BAGNARA CALABRA – Rompere il silenzio, denunciare, superare il muro dell’omertà, controllare la paura, decidere da che parte stare: restano queste le migliori armi contro la ‘ndrangheta che soffoca, intimidisce e uccide senza guardare in faccia nessuno. Una criminalità organizzata che ammazza di meno rispetto al passato, ma che nel frattempo ha trovato e rafforzato alleanze e connivenze nella società “perbene” riuscendo come non mai ad estendere i propri tentacoli in particolare nel mondo imprenditoriale e in quello politico-istituzionale. Lo spaccato criminale più noto alla cronache viene delineato ancora una volta dal magistrato della Dda reggina Giuseppe Lombardo e dalla numero uno di Riferimenti Adriana Musella, che per parlare di “Mafia, politica, affari: il sistema ieri e oggi” scelgono una sede non a caso: la piazza antistante il municipio di Bagnara. Sì, il comune sciolto per mafia. La città tanto cara a Gennaro Musella, padre di Adriana, l’imprenditore salernitano trapiantato in Calabria che progettava di trasformare Bagnara in una “nuova Positano”. Un sogno sfumato per colpa della mafia, che il 3 maggio del 1982 mise fine all’esistenza dell’ingegnere Musella facendolo esplodere con la sua auto parcheggiata in via Apollo a Reggio Calabria. Così l’imprenditore perse la vita, a seguito della sua denuncia su illeciti nella gara d’appalto per la realizzazione del porto di Bagnara.

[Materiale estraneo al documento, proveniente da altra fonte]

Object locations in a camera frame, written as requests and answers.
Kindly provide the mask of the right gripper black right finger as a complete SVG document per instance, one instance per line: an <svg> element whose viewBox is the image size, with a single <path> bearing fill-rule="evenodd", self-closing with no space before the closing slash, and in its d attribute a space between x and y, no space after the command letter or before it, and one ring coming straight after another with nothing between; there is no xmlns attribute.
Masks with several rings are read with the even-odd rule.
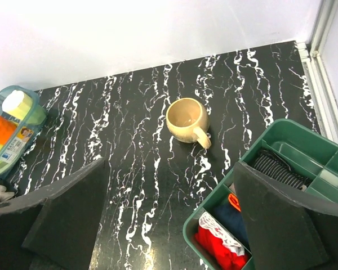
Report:
<svg viewBox="0 0 338 270"><path fill-rule="evenodd" d="M241 161L233 182L256 269L338 269L338 203Z"/></svg>

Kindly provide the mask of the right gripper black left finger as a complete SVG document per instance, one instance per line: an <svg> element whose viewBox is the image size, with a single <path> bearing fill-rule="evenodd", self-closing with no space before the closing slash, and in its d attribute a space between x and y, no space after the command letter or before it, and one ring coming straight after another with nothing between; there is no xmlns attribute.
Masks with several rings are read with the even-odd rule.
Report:
<svg viewBox="0 0 338 270"><path fill-rule="evenodd" d="M105 201L105 159L0 203L0 269L88 269Z"/></svg>

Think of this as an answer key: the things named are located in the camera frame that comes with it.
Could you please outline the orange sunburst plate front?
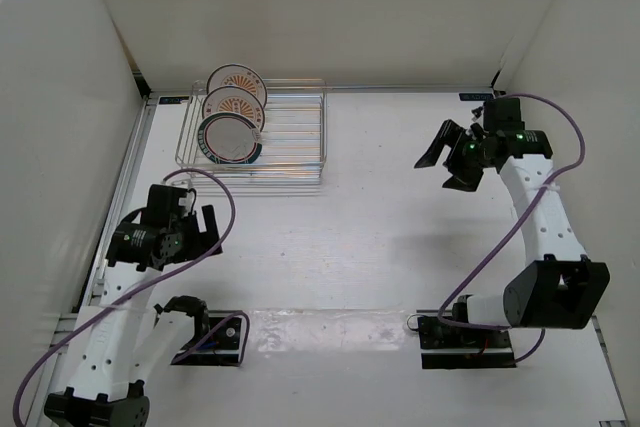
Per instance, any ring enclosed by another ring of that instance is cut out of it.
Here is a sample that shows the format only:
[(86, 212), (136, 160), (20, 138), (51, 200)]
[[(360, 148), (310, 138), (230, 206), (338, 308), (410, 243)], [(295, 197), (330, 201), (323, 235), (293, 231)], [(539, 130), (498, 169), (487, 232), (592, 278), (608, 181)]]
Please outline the orange sunburst plate front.
[(249, 119), (259, 131), (264, 129), (264, 107), (252, 93), (236, 86), (223, 86), (210, 92), (201, 105), (201, 117), (231, 112)]

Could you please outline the orange sunburst plate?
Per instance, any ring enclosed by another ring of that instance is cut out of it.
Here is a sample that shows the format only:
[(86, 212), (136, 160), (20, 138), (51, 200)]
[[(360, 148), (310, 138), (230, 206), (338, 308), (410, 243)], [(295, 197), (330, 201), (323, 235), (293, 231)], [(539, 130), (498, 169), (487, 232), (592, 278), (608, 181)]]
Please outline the orange sunburst plate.
[(252, 93), (236, 86), (223, 86), (210, 92), (201, 105), (201, 117), (231, 112), (249, 119), (259, 131), (264, 129), (264, 107)]
[(226, 86), (241, 88), (256, 97), (263, 107), (266, 106), (268, 92), (262, 77), (250, 67), (229, 63), (216, 68), (206, 82), (207, 92)]

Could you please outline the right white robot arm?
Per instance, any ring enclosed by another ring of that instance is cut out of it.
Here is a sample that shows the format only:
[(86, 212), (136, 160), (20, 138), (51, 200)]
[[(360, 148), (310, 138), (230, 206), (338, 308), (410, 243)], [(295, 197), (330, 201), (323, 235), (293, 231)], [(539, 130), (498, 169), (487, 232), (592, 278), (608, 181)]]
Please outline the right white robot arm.
[(449, 326), (452, 340), (470, 347), (486, 330), (512, 328), (580, 330), (589, 322), (610, 281), (608, 267), (589, 258), (577, 240), (556, 178), (549, 140), (539, 130), (519, 123), (514, 130), (486, 131), (473, 124), (465, 129), (445, 121), (419, 168), (432, 167), (443, 149), (450, 150), (445, 165), (447, 189), (476, 191), (483, 172), (493, 168), (511, 196), (518, 219), (505, 237), (469, 274), (474, 279), (503, 247), (520, 233), (525, 246), (525, 267), (493, 296), (465, 295), (468, 279), (454, 290), (444, 305), (451, 315), (437, 315)]

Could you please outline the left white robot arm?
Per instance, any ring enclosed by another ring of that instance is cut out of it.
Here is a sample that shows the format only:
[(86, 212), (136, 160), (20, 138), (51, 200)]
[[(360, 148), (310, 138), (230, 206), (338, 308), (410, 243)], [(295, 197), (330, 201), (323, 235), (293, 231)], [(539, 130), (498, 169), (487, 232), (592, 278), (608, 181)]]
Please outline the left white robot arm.
[(152, 289), (164, 268), (183, 268), (221, 251), (215, 210), (185, 201), (150, 201), (125, 216), (107, 250), (98, 313), (77, 331), (89, 335), (68, 385), (48, 395), (44, 414), (57, 426), (143, 426), (150, 381), (207, 343), (217, 328), (205, 301), (174, 296), (155, 308), (156, 323), (138, 338)]

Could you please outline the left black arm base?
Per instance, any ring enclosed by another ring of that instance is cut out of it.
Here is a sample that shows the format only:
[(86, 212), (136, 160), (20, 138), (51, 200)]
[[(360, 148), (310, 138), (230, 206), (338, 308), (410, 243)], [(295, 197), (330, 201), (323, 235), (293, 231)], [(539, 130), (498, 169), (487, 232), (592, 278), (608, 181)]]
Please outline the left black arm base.
[(244, 311), (221, 311), (209, 314), (210, 330), (197, 350), (202, 336), (196, 336), (173, 359), (175, 366), (240, 367), (244, 362), (250, 332), (250, 318)]

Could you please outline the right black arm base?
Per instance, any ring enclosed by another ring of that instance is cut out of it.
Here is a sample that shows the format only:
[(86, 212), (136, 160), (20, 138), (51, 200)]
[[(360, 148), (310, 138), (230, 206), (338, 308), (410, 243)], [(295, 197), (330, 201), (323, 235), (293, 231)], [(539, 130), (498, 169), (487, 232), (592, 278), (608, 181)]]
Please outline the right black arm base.
[(419, 339), (423, 370), (515, 368), (509, 334), (504, 331), (460, 329), (442, 324), (434, 314), (418, 312), (406, 327)]

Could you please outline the wire dish rack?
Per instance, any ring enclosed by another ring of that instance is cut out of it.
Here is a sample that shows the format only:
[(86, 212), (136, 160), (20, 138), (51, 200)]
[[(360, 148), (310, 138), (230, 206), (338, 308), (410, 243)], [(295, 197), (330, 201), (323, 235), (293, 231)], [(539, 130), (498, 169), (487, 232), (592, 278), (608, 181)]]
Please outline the wire dish rack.
[(208, 170), (240, 186), (308, 186), (321, 181), (326, 161), (327, 86), (322, 79), (267, 79), (262, 151), (250, 164), (216, 164), (201, 152), (197, 127), (206, 83), (196, 81), (176, 147), (181, 167)]

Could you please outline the green rimmed white plate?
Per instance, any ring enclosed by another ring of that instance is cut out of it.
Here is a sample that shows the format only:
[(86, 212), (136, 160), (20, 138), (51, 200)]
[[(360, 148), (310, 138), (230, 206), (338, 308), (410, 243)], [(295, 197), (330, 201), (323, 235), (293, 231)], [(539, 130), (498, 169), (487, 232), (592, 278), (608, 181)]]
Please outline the green rimmed white plate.
[(205, 118), (198, 126), (196, 140), (201, 153), (215, 164), (252, 164), (263, 150), (257, 126), (231, 112)]

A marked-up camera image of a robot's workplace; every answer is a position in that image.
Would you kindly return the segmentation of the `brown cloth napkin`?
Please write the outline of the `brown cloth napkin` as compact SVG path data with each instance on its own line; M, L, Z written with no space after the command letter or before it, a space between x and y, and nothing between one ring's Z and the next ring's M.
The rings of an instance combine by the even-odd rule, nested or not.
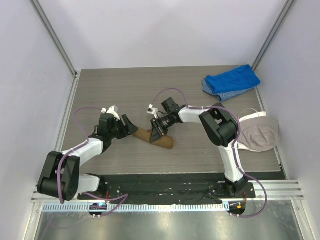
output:
M172 137L165 135L154 142L150 142L151 133L152 133L151 129L145 130L141 127L138 127L138 130L133 135L136 138L157 147L165 148L168 150L171 150L174 148L175 141Z

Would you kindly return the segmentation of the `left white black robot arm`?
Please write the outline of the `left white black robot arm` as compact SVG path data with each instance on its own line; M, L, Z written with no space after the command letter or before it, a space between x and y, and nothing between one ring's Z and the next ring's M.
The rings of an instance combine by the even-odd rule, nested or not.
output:
M91 173L81 175L80 167L103 154L112 140L126 138L137 131L138 128L125 114L120 118L111 113L101 114L94 132L83 143L63 152L51 151L47 155L37 192L57 198L61 203L87 192L97 200L102 199L107 188L101 184L101 178Z

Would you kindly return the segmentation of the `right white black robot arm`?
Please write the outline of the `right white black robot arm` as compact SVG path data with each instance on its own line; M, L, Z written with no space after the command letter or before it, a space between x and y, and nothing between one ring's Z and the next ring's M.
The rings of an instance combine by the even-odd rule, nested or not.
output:
M241 133L240 123L222 104L195 107L178 105L171 97L161 103L165 113L158 116L157 109L149 105L148 113L153 114L151 122L150 143L160 140L168 129L178 123L201 124L209 140L218 147L221 154L225 191L233 198L243 193L248 178L242 168L238 152L238 138Z

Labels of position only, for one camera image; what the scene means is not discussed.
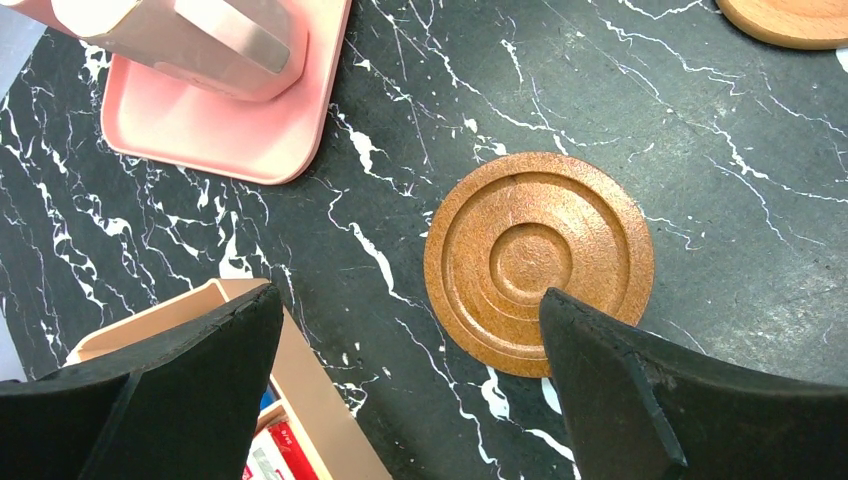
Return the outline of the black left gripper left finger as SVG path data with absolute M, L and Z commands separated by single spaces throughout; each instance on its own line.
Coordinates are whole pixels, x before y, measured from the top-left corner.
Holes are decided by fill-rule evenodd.
M 283 325 L 257 287 L 143 341 L 1 385 L 5 479 L 238 479 Z

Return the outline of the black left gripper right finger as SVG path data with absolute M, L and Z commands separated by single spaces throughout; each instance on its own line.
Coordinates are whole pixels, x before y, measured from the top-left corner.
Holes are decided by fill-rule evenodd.
M 843 479 L 847 390 L 751 370 L 551 288 L 539 326 L 586 479 Z

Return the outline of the brown grooved wooden coaster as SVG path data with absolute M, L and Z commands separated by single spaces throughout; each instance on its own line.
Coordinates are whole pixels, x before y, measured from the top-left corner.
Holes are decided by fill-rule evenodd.
M 472 171 L 437 209 L 423 271 L 434 314 L 476 360 L 550 372 L 539 305 L 551 288 L 628 324 L 652 292 L 654 248 L 637 203 L 601 169 L 523 152 Z

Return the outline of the pink serving tray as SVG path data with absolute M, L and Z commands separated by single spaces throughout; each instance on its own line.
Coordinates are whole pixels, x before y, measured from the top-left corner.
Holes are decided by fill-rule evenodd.
M 7 1 L 4 8 L 87 43 L 58 21 L 53 2 Z M 309 32 L 305 65 L 296 82 L 267 101 L 197 88 L 108 51 L 99 115 L 107 144 L 123 154 L 264 185 L 300 175 L 320 144 L 351 5 L 292 2 Z

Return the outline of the plain brown coaster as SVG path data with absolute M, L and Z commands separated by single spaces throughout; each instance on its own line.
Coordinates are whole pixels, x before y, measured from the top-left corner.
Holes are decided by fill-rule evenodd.
M 762 42 L 799 50 L 847 46 L 847 0 L 718 0 L 722 14 Z

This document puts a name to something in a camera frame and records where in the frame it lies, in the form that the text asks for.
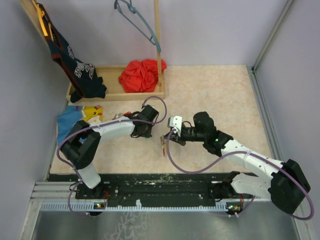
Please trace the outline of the yellow clothes hanger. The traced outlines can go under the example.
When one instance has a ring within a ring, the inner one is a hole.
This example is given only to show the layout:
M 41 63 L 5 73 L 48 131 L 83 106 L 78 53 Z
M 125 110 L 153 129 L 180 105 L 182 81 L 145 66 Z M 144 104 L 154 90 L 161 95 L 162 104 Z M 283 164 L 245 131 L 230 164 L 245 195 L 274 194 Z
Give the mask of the yellow clothes hanger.
M 35 0 L 32 0 L 32 3 L 36 9 L 37 12 L 37 17 L 40 23 L 40 29 L 42 30 L 42 33 L 44 35 L 44 37 L 50 37 L 50 39 L 52 41 L 54 41 L 54 37 L 53 37 L 53 33 L 52 33 L 52 29 L 51 29 L 51 24 L 48 23 L 47 27 L 45 25 L 45 21 L 44 19 L 46 18 L 46 13 L 43 10 L 43 8 L 40 6 L 39 3 L 37 3 Z

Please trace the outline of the wooden rack tray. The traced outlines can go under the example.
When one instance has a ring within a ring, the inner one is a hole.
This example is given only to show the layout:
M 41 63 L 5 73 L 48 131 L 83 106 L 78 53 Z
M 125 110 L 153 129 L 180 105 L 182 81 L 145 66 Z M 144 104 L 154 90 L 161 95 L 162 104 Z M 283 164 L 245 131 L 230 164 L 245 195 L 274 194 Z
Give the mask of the wooden rack tray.
M 44 28 L 41 27 L 39 20 L 39 11 L 36 7 L 34 0 L 21 0 L 20 4 L 25 13 L 31 20 L 32 24 L 38 31 L 41 38 L 45 41 Z M 138 93 L 126 93 L 119 83 L 119 76 L 125 70 L 125 65 L 109 65 L 109 66 L 96 66 L 97 75 L 102 77 L 104 85 L 107 86 L 106 96 L 104 101 L 134 101 L 143 100 L 149 96 L 158 96 L 165 98 L 165 77 L 161 70 L 161 54 L 157 53 L 157 72 L 158 83 L 153 92 L 138 92 Z

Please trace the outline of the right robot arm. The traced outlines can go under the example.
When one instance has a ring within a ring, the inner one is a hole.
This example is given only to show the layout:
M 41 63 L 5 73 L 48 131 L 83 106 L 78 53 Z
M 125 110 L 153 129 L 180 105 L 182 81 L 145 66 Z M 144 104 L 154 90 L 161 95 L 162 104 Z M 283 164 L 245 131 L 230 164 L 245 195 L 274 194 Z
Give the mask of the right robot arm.
M 188 127 L 181 116 L 171 116 L 168 119 L 170 132 L 165 139 L 182 146 L 186 142 L 201 142 L 218 161 L 226 159 L 253 173 L 231 172 L 223 185 L 227 197 L 235 198 L 238 194 L 260 197 L 289 215 L 294 214 L 304 199 L 311 199 L 308 195 L 311 187 L 296 161 L 283 162 L 249 149 L 218 130 L 206 111 L 196 113 L 193 122 L 194 125 Z

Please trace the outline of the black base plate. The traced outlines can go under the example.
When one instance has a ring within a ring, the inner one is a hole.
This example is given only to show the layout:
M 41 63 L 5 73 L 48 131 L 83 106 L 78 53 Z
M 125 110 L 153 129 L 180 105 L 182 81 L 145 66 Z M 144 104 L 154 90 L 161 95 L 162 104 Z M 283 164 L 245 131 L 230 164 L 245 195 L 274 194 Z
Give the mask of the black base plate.
M 81 183 L 75 188 L 77 200 L 101 200 L 102 207 L 214 207 L 226 199 L 248 199 L 251 194 L 237 193 L 230 173 L 147 173 L 101 174 L 101 182 L 94 189 Z

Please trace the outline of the teal clothes hanger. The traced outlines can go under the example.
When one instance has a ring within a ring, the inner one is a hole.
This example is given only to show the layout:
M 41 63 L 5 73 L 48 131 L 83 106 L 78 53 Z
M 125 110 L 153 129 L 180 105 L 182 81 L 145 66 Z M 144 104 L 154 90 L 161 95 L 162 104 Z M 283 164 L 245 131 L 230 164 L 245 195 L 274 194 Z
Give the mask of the teal clothes hanger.
M 157 53 L 162 52 L 160 40 L 149 22 L 134 6 L 132 0 L 115 0 L 113 8 L 117 10 L 132 26 L 134 26 L 153 46 Z

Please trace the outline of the blue pikachu shirt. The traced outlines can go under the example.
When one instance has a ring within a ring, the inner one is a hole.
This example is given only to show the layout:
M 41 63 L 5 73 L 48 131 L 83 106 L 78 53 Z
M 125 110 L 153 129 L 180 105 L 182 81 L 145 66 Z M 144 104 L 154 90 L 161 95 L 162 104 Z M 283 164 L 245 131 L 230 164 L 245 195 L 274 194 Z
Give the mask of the blue pikachu shirt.
M 103 107 L 96 106 L 67 106 L 61 115 L 57 116 L 57 144 L 59 145 L 73 126 L 78 121 L 85 121 L 88 124 L 97 124 L 103 121 Z

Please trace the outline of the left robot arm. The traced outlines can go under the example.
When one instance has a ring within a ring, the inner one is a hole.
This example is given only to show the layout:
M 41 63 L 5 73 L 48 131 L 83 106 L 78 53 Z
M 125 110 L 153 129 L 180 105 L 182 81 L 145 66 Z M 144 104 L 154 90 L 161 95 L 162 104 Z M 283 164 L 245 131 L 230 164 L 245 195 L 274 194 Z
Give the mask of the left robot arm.
M 59 151 L 72 164 L 79 179 L 86 185 L 86 192 L 97 199 L 103 195 L 104 186 L 93 164 L 100 143 L 119 137 L 150 138 L 159 112 L 151 105 L 142 111 L 124 114 L 102 124 L 88 124 L 80 120 L 59 146 Z

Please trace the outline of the red crumpled cloth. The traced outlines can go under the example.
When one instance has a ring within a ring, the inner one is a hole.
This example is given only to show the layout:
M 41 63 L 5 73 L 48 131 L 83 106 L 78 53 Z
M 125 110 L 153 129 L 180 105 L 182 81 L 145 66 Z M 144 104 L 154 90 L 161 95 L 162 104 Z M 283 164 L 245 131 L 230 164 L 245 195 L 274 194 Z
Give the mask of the red crumpled cloth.
M 121 75 L 118 82 L 125 93 L 151 93 L 159 82 L 158 61 L 155 59 L 133 60 Z

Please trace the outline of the dark navy jersey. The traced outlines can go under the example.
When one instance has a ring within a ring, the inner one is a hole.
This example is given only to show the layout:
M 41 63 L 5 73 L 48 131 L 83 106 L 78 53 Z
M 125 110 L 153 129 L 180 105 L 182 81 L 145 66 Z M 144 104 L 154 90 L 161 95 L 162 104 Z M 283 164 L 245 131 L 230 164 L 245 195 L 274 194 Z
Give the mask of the dark navy jersey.
M 103 84 L 103 78 L 98 76 L 95 66 L 75 57 L 70 44 L 55 28 L 44 6 L 40 6 L 45 12 L 46 27 L 48 23 L 51 24 L 53 41 L 49 36 L 45 37 L 51 59 L 62 68 L 74 88 L 70 102 L 76 103 L 85 98 L 105 98 L 107 87 Z

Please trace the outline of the aluminium frame rail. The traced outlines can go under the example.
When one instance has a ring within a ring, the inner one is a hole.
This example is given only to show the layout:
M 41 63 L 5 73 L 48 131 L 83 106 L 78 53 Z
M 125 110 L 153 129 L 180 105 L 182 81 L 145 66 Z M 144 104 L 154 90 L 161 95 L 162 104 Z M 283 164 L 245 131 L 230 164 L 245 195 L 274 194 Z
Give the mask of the aluminium frame rail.
M 315 214 L 298 221 L 303 239 L 320 237 L 320 3 L 255 0 L 249 64 L 271 154 L 301 166 Z

Dopo l’introduzione di Carlo Toscano (Pd) e i saluti del viceprefetto Vito Turco (Commissione Straordinaria del Comune), è Adriana Musella a ricordare la figura del padre: «Mio padre oggi viene ricordato – afferma – perché è stato un uomo onesto, perbene. Mio padre non merita quel monumento abbandonato in una piazza piena di rifiuti, per questo ho chiesto che sia spostato. E Bagnara non merita un comune sciolto per mafia: è una vergogna! Ma è una cosa che coinvolge tutti. La mafia sta in mezzo a noi, la borghesia mafiosa – imprenditori, professionisti, politici – si nutre del nostro silenzio. Siamo schiavi della mafia e serve una denuncia forte contro un sistema che c’era allora e che c’è anche oggi: non è cambiato nulla. Riprendetevi Bagnara!».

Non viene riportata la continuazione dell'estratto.